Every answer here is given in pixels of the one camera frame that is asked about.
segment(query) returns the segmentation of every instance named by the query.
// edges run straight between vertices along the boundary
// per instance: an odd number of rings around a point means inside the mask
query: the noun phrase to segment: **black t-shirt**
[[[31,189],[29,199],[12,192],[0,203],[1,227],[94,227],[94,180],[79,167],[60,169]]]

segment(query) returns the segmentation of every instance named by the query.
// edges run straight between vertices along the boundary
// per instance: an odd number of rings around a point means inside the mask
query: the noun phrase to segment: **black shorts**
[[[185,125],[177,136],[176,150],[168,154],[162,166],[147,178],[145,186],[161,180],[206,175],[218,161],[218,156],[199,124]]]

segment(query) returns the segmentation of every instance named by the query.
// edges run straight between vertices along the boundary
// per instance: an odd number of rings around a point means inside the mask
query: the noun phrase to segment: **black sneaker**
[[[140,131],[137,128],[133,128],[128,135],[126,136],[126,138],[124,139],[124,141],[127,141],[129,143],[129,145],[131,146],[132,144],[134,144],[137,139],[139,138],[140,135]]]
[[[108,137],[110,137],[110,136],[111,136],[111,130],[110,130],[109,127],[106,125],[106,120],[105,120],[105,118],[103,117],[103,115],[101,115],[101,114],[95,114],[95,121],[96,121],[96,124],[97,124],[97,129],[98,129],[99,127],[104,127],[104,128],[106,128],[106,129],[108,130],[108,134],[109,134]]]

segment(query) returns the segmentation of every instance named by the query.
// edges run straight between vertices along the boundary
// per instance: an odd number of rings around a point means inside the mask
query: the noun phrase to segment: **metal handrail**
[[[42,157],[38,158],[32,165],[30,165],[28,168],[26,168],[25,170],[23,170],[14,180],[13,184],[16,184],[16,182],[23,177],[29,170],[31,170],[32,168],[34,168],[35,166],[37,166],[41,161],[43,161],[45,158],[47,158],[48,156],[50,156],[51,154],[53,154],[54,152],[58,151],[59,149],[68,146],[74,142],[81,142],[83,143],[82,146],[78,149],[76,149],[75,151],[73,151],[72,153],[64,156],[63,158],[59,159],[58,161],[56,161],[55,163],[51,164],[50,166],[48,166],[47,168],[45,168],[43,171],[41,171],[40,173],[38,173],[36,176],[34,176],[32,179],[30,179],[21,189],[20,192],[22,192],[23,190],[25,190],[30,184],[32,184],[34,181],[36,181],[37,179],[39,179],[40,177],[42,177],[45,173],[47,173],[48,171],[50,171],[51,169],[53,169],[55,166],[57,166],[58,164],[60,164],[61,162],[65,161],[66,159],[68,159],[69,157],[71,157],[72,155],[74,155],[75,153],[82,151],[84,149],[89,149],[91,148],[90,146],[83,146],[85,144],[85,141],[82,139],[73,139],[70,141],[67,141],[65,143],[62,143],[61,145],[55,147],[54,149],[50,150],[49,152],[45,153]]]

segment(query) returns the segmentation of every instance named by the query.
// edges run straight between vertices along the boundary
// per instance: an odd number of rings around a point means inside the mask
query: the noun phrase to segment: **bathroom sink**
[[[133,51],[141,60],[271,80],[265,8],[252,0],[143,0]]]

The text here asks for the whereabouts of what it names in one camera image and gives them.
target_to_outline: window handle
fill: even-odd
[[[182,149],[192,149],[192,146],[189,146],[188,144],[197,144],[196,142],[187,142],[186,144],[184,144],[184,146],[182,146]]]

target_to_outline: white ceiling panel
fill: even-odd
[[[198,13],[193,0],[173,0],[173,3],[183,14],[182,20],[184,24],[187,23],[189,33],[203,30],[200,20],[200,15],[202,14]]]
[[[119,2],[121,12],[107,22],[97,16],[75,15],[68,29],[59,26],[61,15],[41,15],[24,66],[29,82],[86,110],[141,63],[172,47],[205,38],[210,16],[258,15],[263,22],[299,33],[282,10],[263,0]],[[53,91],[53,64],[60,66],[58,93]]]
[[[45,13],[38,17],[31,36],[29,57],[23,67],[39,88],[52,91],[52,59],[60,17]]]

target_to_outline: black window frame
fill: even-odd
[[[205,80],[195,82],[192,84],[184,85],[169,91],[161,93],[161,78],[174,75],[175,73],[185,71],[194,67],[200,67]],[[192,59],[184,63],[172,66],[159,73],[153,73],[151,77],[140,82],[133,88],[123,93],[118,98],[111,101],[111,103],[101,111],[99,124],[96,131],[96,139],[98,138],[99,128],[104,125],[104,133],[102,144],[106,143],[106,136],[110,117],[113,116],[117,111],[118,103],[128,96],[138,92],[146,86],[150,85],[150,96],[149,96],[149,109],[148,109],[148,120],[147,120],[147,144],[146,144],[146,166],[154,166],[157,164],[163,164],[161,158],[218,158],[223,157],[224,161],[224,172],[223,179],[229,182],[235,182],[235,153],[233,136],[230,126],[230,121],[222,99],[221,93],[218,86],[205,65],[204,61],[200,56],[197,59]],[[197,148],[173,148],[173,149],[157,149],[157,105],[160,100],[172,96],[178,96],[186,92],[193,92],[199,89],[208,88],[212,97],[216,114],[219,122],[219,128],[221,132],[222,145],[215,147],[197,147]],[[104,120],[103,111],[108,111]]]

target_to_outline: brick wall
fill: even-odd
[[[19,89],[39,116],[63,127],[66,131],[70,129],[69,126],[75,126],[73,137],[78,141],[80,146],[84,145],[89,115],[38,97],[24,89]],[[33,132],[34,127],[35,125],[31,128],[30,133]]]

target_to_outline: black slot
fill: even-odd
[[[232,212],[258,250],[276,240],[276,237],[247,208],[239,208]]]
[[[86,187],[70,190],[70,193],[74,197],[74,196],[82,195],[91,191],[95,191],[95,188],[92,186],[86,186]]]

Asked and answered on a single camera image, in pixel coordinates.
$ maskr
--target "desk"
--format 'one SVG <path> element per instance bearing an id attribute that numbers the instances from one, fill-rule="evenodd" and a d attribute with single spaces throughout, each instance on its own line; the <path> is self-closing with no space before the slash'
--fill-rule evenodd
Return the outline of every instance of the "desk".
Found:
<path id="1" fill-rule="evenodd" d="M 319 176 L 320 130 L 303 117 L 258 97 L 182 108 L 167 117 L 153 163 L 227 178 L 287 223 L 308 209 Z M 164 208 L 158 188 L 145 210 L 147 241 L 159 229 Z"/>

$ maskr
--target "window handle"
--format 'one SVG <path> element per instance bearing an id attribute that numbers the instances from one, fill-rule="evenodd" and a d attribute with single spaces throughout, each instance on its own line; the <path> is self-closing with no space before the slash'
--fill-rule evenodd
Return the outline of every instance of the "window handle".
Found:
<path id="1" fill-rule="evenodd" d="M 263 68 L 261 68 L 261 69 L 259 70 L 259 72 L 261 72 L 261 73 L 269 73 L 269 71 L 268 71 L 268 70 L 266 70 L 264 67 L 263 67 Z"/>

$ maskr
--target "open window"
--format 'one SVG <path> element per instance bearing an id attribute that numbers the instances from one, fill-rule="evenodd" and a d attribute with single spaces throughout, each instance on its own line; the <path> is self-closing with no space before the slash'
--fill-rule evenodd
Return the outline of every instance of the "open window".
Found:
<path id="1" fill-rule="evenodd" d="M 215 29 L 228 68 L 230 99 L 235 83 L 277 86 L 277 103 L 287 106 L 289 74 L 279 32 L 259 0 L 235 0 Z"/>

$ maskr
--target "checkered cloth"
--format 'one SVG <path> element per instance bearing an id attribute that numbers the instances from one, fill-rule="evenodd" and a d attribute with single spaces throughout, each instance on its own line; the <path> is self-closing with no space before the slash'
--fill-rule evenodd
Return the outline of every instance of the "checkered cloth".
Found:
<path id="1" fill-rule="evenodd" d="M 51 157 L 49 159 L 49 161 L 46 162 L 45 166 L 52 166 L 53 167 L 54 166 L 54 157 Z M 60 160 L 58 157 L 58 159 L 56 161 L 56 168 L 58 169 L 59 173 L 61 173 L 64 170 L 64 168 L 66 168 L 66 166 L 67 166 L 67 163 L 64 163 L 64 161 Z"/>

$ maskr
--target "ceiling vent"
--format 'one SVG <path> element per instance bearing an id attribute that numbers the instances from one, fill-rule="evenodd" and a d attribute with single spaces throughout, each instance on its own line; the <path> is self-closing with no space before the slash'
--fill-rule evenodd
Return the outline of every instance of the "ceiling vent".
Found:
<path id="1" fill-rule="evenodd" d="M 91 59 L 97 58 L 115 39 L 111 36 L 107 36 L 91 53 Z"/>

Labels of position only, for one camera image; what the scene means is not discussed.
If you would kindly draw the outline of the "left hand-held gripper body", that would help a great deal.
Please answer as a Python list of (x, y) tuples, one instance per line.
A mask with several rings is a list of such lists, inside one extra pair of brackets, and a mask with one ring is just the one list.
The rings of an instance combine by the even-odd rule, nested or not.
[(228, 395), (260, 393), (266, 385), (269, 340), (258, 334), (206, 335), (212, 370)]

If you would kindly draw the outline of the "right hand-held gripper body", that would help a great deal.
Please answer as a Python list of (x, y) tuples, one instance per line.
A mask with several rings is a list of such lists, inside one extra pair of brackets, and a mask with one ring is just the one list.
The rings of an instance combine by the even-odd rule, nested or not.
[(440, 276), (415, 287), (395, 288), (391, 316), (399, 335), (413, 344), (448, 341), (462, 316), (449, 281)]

## What you are asked to do
Your answer should consist of the lines from the line with "query: the noun phrase to segment: **metal" to the line with "target_to_outline: window handle" above, repeated exactly, both ends included.

## Output below
query: the noun phrase to segment: **metal handrail**
[[[42,157],[38,158],[32,165],[30,165],[28,168],[26,168],[25,170],[23,170],[14,180],[13,184],[16,184],[16,182],[23,177],[29,170],[31,170],[32,168],[34,168],[35,166],[37,166],[41,161],[43,161],[45,158],[47,158],[48,156],[50,156],[51,154],[53,154],[54,152],[58,151],[59,149],[68,146],[74,142],[81,142],[83,143],[82,146],[78,149],[76,149],[75,151],[73,151],[72,153],[64,156],[63,158],[59,159],[58,161],[56,161],[55,163],[51,164],[50,166],[48,166],[47,168],[45,168],[43,171],[41,171],[40,173],[38,173],[36,176],[34,176],[32,179],[30,179],[21,189],[20,192],[22,192],[23,190],[25,190],[30,184],[32,184],[34,181],[36,181],[37,179],[39,179],[40,177],[42,177],[45,173],[47,173],[48,171],[50,171],[51,169],[53,169],[55,166],[57,166],[58,164],[60,164],[61,162],[65,161],[66,159],[68,159],[69,157],[71,157],[72,155],[74,155],[75,153],[82,151],[84,149],[89,149],[91,148],[90,146],[83,146],[85,144],[85,141],[82,139],[73,139],[70,141],[67,141],[65,143],[62,143],[61,145],[55,147],[54,149],[50,150],[49,152],[45,153]]]

segment(query) returns the segmentation of every instance named by the query.
// edges run straight between vertices along the boundary
// per instance: an odd number of rings around a point means inside the mask
query: the noun phrase to segment: **bathroom sink**
[[[133,51],[141,60],[271,80],[265,8],[252,0],[143,0]]]

The text here asks for the whereabouts of what it names in one camera image and gives them.
target_to_outline: window handle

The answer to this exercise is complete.